*** Opening Provided records ***
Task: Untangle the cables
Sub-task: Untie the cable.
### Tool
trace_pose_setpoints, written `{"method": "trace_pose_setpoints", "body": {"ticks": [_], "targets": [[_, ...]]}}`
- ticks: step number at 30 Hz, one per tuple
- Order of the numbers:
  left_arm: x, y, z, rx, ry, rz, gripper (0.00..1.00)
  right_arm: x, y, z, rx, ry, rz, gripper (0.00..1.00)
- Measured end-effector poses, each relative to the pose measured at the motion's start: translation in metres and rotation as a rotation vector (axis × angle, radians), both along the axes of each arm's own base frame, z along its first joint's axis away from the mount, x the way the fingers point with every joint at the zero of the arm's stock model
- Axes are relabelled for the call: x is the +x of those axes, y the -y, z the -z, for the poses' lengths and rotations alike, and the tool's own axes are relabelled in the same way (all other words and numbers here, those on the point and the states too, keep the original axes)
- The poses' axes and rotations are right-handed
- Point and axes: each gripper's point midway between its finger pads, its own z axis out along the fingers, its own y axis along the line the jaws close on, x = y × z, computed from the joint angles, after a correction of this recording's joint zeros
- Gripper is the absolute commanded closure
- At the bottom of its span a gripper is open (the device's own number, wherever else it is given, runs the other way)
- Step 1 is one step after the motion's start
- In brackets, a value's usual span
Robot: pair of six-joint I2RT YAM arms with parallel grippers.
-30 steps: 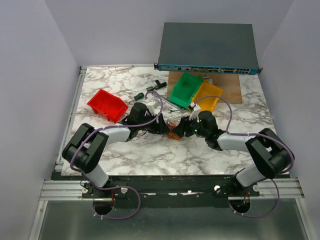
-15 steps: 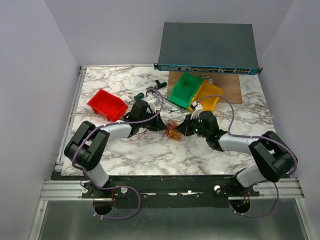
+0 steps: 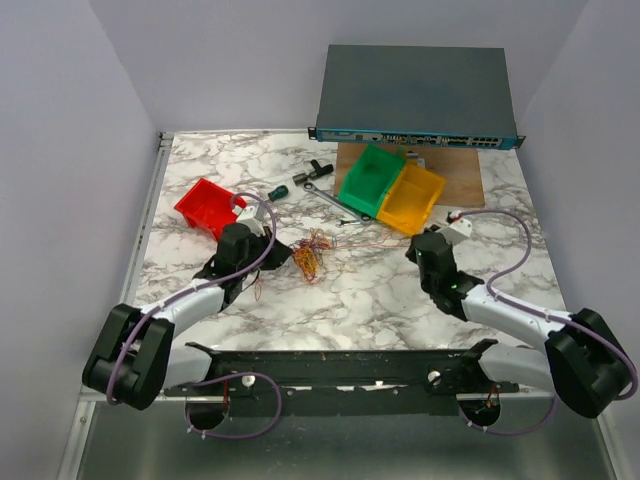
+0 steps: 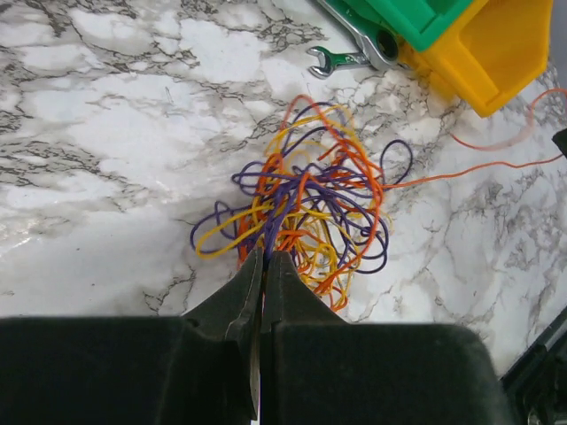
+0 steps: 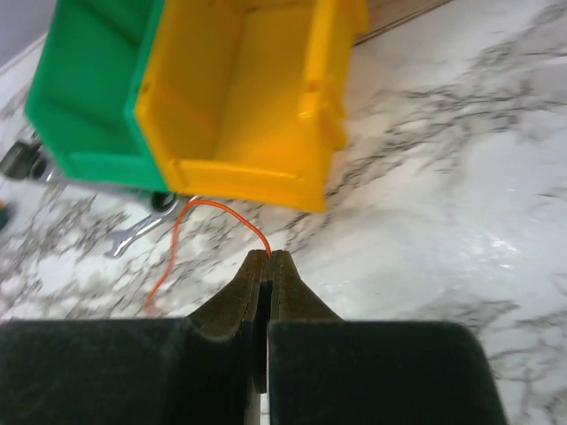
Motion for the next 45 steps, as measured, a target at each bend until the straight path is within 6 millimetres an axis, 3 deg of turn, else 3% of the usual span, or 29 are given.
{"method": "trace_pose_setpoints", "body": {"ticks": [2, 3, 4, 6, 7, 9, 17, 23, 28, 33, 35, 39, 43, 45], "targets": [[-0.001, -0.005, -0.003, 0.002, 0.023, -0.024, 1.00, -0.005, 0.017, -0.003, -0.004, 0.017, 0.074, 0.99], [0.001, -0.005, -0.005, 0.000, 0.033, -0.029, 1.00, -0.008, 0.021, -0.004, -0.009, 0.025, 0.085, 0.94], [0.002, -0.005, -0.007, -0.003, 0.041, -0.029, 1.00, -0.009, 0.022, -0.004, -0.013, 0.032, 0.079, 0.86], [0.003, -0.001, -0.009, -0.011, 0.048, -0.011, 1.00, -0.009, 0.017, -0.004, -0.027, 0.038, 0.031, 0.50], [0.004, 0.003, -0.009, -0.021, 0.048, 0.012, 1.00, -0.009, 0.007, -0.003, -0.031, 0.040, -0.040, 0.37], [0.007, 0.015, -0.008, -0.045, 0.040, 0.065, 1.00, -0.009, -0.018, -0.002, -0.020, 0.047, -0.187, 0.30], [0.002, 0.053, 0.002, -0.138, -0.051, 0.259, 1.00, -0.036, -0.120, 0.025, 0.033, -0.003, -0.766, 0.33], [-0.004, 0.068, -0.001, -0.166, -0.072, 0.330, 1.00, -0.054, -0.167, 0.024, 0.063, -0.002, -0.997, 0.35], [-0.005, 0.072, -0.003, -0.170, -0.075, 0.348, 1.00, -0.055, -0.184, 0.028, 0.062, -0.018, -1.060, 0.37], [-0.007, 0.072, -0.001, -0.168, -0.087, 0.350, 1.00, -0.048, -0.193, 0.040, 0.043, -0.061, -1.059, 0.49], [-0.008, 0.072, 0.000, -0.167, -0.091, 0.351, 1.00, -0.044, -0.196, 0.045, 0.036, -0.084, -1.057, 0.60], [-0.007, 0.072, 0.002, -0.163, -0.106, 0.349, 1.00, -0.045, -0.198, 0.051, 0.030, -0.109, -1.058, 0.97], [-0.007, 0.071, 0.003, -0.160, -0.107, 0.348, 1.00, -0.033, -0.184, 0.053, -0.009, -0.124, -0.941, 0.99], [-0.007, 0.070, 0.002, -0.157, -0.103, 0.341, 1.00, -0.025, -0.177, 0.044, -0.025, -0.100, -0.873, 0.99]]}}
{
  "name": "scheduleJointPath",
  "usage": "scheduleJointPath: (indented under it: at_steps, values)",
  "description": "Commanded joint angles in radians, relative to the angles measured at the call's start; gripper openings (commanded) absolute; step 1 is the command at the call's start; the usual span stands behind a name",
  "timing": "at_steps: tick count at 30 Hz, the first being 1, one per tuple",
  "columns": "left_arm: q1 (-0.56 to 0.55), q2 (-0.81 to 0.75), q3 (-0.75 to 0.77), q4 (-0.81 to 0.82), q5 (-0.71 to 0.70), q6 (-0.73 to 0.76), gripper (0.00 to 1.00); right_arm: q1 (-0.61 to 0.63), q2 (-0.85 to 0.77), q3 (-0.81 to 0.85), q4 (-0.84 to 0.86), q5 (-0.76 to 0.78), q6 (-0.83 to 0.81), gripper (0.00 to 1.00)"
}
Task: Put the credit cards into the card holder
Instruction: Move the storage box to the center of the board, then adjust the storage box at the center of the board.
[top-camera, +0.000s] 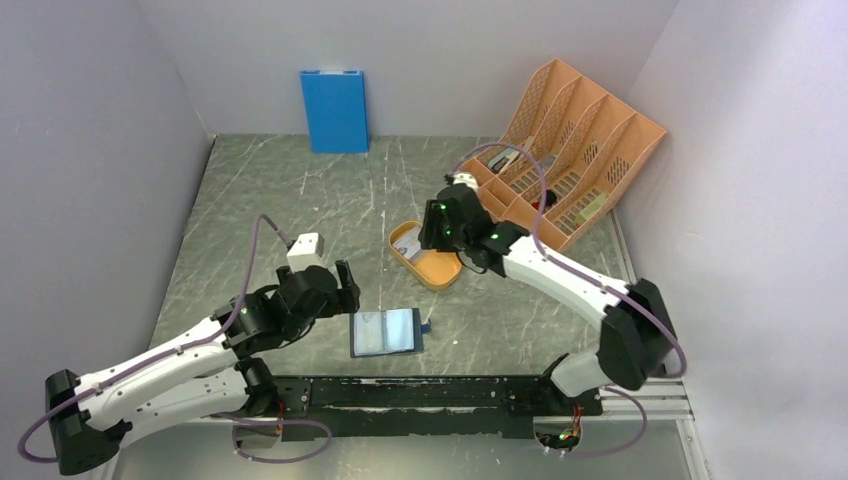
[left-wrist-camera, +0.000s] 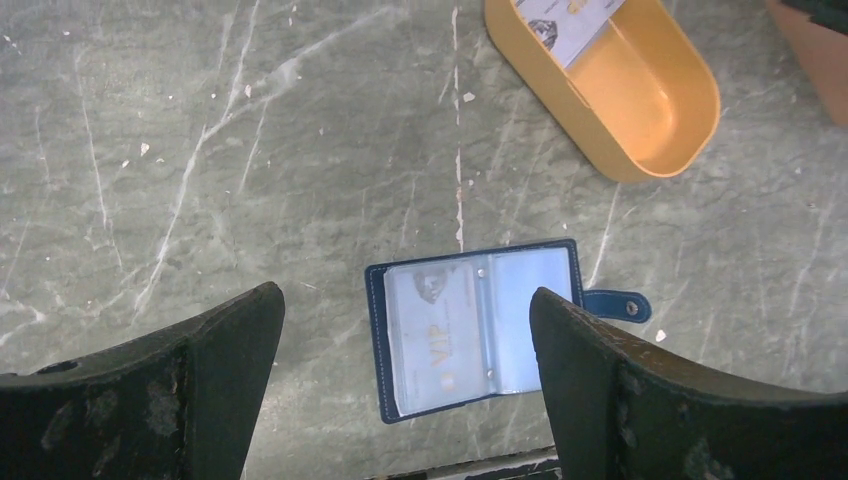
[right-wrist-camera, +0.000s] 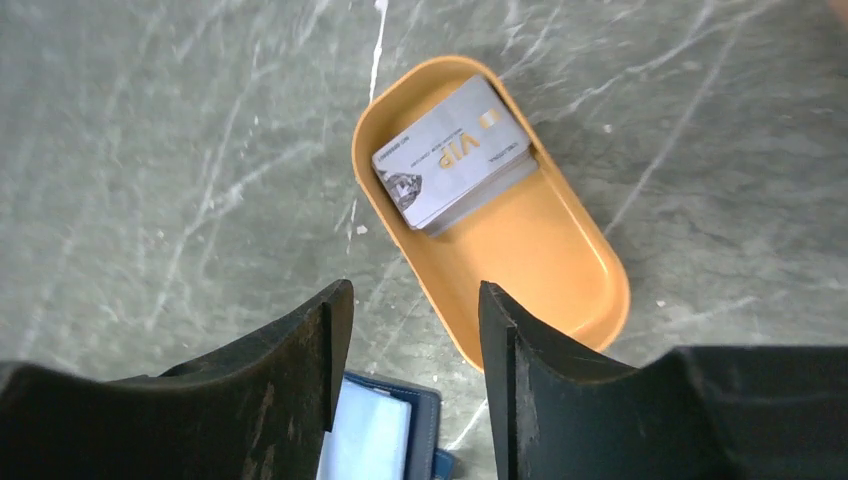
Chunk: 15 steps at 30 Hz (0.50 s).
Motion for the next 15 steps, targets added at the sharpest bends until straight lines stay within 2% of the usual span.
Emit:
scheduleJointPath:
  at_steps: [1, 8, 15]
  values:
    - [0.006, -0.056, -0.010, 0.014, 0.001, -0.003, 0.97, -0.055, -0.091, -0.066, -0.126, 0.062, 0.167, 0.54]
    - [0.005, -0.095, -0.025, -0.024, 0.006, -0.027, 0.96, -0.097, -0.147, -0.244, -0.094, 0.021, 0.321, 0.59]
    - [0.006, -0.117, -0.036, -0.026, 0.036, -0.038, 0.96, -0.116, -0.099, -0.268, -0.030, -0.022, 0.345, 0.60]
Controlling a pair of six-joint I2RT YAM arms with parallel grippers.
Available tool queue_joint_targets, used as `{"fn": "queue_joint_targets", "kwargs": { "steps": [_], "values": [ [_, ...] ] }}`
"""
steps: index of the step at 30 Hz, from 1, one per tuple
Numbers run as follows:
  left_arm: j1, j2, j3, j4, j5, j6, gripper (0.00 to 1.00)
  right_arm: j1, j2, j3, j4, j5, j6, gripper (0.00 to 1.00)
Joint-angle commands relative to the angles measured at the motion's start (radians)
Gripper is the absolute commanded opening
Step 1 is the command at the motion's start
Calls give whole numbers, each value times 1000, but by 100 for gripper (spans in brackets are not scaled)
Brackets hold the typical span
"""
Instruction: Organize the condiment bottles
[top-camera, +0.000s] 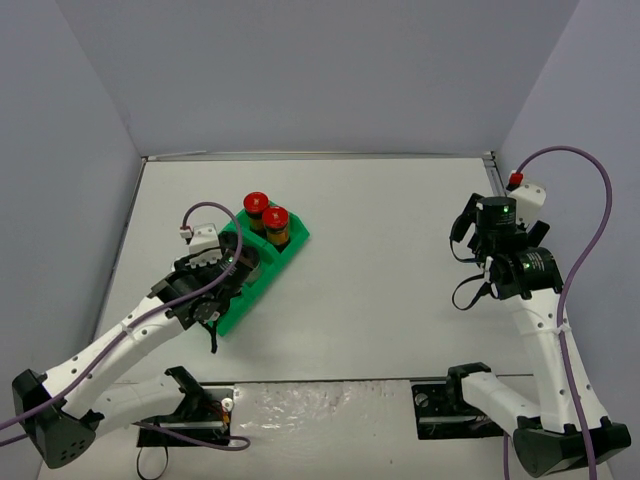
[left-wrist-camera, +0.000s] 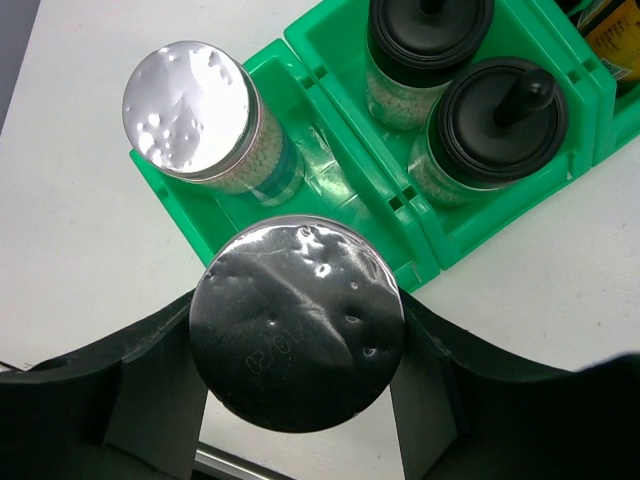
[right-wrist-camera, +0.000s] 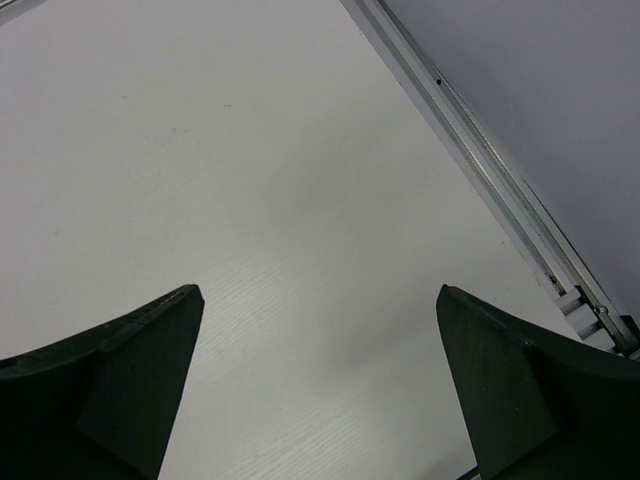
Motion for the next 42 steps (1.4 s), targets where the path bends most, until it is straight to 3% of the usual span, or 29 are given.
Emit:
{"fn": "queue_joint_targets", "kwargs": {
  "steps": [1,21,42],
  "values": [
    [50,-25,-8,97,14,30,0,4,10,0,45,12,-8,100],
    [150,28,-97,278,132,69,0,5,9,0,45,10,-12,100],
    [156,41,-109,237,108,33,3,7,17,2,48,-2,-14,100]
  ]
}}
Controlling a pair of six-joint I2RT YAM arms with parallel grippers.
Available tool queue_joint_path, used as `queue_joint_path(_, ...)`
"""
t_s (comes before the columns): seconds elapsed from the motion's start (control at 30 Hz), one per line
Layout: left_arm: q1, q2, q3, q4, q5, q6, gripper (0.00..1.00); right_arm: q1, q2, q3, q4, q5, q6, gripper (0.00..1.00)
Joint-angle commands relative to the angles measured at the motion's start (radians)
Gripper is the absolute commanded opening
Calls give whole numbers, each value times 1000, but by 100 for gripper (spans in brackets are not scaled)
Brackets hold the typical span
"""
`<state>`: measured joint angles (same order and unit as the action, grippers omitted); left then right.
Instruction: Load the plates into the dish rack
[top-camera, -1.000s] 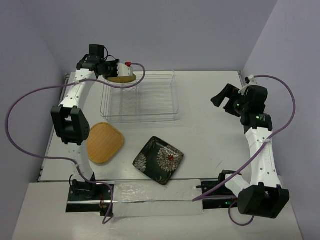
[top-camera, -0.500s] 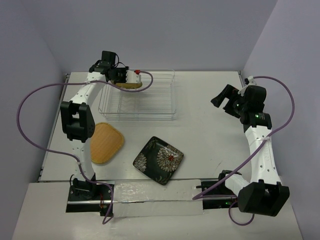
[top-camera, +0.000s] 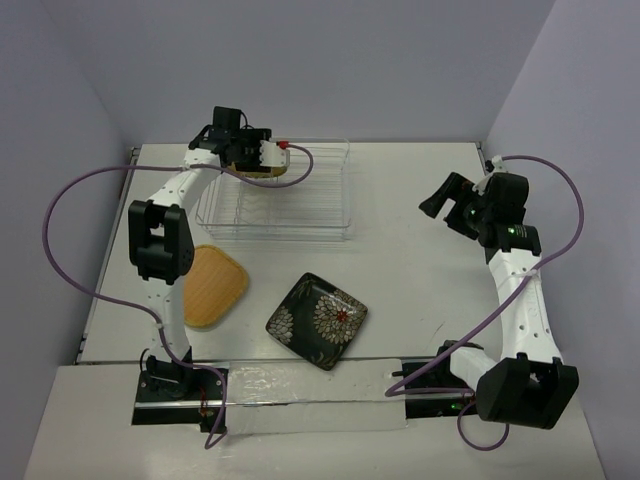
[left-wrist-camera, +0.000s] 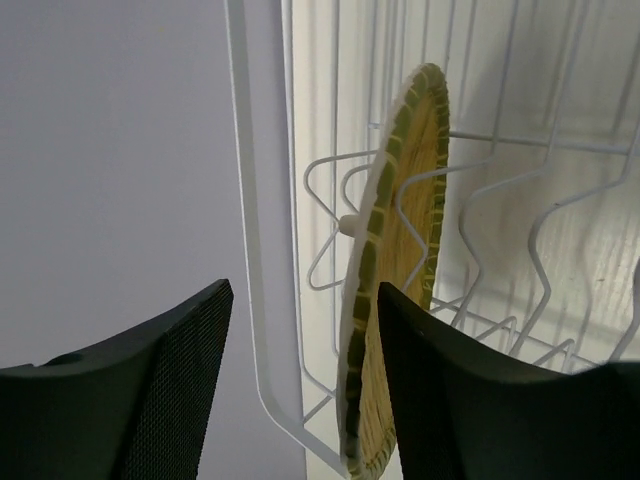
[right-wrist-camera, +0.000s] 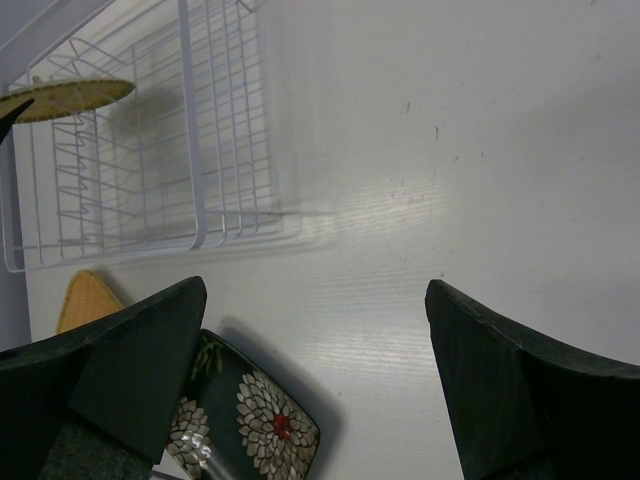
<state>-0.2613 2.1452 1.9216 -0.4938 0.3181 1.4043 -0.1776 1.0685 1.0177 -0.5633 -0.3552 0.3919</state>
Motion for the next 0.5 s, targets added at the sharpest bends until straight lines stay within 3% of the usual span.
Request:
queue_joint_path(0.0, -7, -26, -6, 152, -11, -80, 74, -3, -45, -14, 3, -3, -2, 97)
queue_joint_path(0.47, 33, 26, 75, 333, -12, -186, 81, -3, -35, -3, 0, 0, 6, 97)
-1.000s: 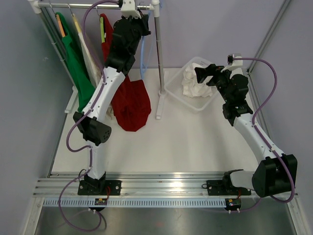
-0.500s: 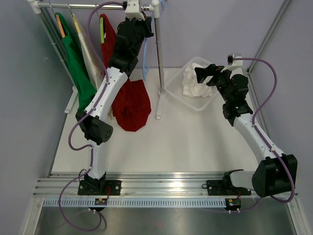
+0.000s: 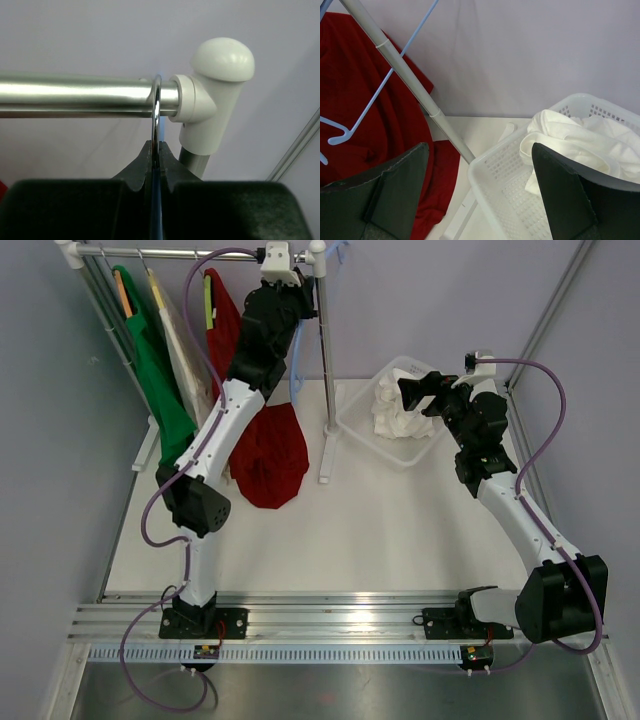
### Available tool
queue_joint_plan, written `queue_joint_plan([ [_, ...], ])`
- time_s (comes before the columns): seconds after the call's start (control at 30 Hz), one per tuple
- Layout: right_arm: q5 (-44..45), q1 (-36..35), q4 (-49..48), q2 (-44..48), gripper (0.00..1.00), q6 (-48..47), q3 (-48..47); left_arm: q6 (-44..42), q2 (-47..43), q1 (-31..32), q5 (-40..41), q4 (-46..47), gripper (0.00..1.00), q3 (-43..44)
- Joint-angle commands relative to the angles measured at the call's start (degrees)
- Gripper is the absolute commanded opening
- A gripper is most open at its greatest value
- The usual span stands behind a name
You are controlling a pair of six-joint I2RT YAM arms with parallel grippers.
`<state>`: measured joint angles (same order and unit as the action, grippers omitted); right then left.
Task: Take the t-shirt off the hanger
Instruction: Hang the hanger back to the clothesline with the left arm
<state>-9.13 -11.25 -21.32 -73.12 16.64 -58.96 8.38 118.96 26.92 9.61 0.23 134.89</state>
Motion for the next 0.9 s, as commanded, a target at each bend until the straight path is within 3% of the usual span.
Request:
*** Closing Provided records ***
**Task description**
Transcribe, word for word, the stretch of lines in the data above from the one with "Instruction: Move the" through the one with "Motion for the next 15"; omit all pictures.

**Response area**
Instruction: Move the storage box to the center of the board, then adjust the storage box at the center of the board.
[top-camera, +0.000s] 
[left-wrist-camera, +0.000s] 
[right-wrist-camera, +0.000s] 
Chunk: 15 steps at 30 Hz (0.50 s).
Motion for the next 15 steps, targets added at the sharpest bends until straight lines stay within 2% of the usual span.

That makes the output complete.